Let's say we have a Signal-Android client C, and the Signal developers are running two Signal servers A and a B.

Suppose server A is running a publicly verified version of Signal-Server inside an SGX enclave, i.e. the source code is available on GitHub and has been audited, and server B is a rogue server, running a version of Signal-Server that comes with a backdoor. Server B is not running inside an SGX enclave but since it was set up by the Signal developers (or they were forced to do so) it does have the Signal TLS certificates needed to impersonate a legitimate Signal server (leaving aside SGX for a second). To simplify things, let's assume both servers' IPs are hard-coded in the Signal app and the client simply picks one at random.

Now suppose C connects to B to store its c2 value[0] and expects the server to return a remote attestation signature along with the response. What is stopping server B then from forwarding the client's request to A (in its original, encrypted and signed form), taking A's response (including the remote attestation signature) and sending it back to C? That way, server B could get its hands on the crucial secret value c2 and, as a consequence, later on brute-force the client's Signal PIN, without C ever noticing that B is not running the verified version of Signal-Server.

What am I missing here?

Obviously, Signal's cloud infrastructure is much more complicated than that, see [0], so the above example has to be adapted accordingly. In particular, according to the blog post, clients do remote attestation with certain "frontend servers" and behind the frontend servers there are a number of Raft nodes and they all do remote attestation with one another. So the real-life scenario would be a bit more complicated but I wanted to keep it simple. The point, in any case, is this: Since the Signal developers are in possession of all relevant TLS certificates and are also in control of the infrastructure, they can always MITM any of their legitimate endpoints (where the incoming TLS requests from clients get decrypted) and put a rogue server in between.

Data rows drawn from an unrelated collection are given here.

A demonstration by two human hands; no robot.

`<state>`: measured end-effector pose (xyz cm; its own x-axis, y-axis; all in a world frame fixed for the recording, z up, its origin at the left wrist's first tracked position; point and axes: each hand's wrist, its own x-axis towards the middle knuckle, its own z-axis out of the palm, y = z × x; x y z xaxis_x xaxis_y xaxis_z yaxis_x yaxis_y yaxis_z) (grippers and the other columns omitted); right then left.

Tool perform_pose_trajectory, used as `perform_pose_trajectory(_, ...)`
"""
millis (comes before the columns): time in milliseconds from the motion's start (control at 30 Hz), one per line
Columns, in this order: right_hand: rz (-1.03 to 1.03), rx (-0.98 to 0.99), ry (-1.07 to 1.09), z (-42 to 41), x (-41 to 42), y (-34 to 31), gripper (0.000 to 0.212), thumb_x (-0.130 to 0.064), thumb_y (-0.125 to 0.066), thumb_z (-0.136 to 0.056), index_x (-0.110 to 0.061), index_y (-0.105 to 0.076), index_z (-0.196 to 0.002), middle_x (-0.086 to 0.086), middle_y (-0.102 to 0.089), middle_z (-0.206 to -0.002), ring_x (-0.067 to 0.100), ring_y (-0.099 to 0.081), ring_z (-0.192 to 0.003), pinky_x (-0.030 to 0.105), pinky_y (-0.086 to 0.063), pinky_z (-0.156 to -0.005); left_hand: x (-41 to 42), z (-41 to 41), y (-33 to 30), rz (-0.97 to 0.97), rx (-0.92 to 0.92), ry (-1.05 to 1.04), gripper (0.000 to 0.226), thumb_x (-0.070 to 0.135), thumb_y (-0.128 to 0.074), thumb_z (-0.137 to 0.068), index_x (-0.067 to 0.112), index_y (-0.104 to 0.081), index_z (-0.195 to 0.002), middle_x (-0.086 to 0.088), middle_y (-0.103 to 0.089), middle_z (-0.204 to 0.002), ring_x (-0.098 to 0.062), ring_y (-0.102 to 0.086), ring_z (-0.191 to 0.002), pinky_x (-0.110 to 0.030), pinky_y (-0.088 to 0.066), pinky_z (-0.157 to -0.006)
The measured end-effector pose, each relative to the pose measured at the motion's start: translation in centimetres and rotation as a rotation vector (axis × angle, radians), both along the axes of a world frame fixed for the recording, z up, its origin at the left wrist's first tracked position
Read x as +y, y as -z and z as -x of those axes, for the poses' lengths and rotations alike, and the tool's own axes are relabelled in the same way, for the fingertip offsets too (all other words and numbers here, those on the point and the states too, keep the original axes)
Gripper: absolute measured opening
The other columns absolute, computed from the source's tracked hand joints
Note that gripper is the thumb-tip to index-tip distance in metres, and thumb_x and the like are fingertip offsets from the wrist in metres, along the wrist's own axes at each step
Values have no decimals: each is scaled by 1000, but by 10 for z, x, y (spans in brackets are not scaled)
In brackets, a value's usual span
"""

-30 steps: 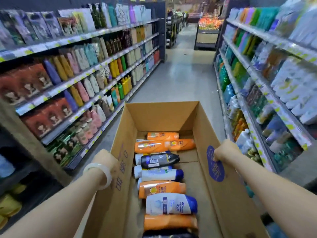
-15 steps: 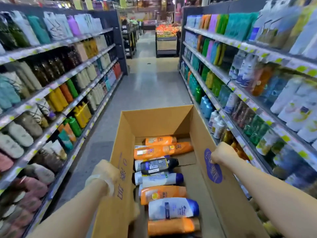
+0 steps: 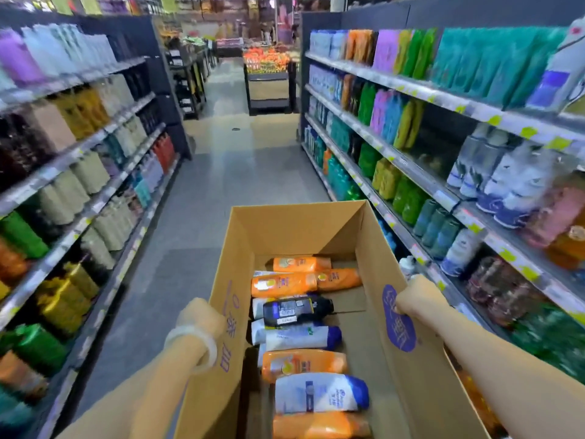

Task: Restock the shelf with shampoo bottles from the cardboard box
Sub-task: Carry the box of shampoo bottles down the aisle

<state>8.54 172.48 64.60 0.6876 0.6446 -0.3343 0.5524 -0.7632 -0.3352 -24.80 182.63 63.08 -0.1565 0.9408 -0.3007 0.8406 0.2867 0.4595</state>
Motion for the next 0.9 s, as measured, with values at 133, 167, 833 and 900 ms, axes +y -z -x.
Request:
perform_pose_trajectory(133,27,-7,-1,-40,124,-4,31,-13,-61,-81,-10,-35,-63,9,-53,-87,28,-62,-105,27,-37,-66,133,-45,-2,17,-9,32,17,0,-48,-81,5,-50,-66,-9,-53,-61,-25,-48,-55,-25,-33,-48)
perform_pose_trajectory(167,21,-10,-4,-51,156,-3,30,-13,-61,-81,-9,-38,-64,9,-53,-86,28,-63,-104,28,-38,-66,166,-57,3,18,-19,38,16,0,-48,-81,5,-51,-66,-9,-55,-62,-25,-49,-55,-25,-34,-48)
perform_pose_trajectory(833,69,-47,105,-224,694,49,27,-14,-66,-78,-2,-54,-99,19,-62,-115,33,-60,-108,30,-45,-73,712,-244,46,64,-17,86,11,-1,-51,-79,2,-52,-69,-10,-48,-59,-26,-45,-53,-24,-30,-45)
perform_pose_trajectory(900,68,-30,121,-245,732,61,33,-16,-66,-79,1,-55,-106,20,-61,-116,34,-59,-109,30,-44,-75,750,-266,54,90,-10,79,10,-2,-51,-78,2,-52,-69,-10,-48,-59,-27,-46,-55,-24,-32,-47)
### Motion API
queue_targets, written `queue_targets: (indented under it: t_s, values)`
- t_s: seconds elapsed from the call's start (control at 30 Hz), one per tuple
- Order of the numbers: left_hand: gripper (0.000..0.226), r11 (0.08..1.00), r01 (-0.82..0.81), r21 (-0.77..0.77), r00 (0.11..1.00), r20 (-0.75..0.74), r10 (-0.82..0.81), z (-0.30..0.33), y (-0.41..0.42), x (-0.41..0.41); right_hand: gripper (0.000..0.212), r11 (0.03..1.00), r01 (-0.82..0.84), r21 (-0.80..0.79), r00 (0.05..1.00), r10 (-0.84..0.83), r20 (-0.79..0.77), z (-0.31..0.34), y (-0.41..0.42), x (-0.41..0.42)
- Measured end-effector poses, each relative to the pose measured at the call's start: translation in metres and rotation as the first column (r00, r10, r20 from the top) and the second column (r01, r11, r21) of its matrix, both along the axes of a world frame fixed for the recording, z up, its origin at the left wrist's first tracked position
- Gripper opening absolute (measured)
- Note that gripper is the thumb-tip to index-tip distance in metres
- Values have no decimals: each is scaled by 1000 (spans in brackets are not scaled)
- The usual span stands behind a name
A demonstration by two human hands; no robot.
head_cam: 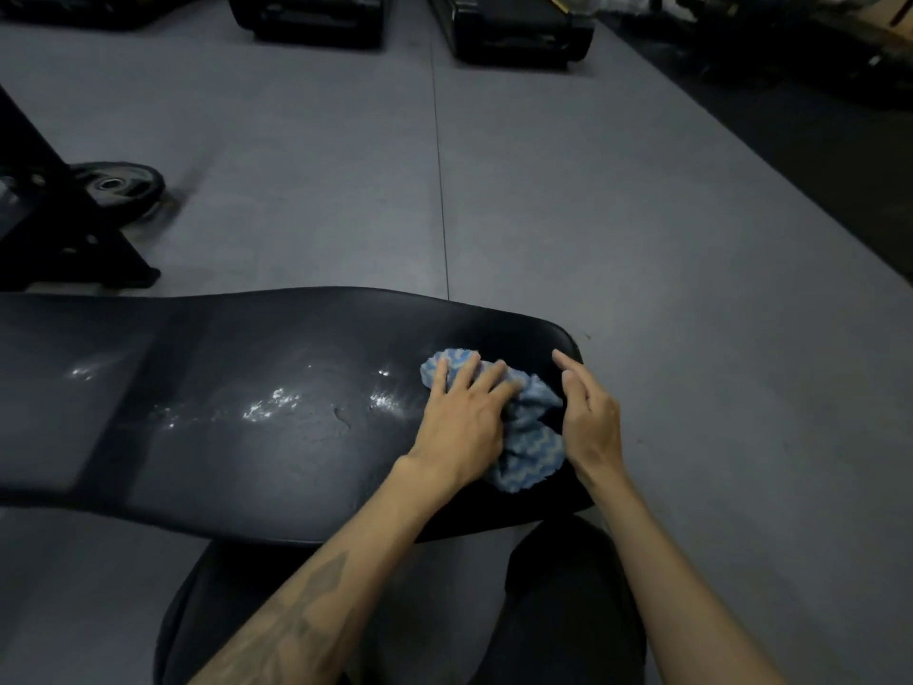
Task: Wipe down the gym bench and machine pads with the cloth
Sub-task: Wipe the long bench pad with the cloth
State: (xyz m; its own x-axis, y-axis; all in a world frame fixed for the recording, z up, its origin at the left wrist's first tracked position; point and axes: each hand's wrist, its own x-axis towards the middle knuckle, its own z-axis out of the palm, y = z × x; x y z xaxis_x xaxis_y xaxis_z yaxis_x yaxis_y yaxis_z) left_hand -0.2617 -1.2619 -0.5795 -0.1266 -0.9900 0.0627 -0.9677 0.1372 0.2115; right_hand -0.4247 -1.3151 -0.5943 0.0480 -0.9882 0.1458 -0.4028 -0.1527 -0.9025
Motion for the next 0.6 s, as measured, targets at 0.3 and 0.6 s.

One possible way out might be to generate the TLS keys inside the SGX enclave, extract the public key through some public interface while keeping the private key in the encrypted RAM. This way, the public key can still be baked into the client apps but the private key cannot be used for attacks like the one above. However, for this the clients would once again need to know the code running on the servers and do remote attestation, which brings us back to my previous question – where in Signal-Android is that hash of the server code[1]?

[0]: https://signal.org/blog/secure-value-recovery/

[1]: More precisely, the code of the frontend enclave, since the blog post[0] states that its the frontend servers that clients do the TLS handshake with:

> We also wanted to offload the client handshake and request validation process to stateless frontend enclaves that are designed to be disposable.

> If I understand what you are saying and what Signal says, Signal anticipates this problem and provides a solution that is arguably optimal

Yep, this is what I meant when I said "This is where a technology called Intel SGX comes into play". :)

And you're right, SGX is better than nothing if you accept that people use insecure PINs. My argument mainly was that

- the UI is designed in the worst possible way and actually encourages people to choose a short insecure PIN instead of recommending a longer one. This means that security guarantees suddenly rest entirely on SGX.

- SGX requires the server code to be verified and published (which it wasn't until yesterday). Without verification, it's all pointless.

> uses a key derivation function to maximize the master key's entropy

Nitpick: Technically, the KDF is deterministic, so it cannot change the entropy and – as the article says – you could still brute-force short PINs (if it weren't for SGX).

> I'd love to hear from a security specialist regarding this scheme. I'm not one and I had only limited time to study the link above.

Have a look at link [1] in my previous comment. :)

SGX is also supposed to protect against Signal as a potential adversary, though, as well as against hackers. Or at least that's how I understood the blog article.

Part of the problem is that at the moment any government trying to force Signal to break the e2e security model is clearly interfering with speech.

By incorporating cryptocurrency/payments, governments are being handed a massive lever to force Signal to comply with the financial monitoring requirements that governments have in place.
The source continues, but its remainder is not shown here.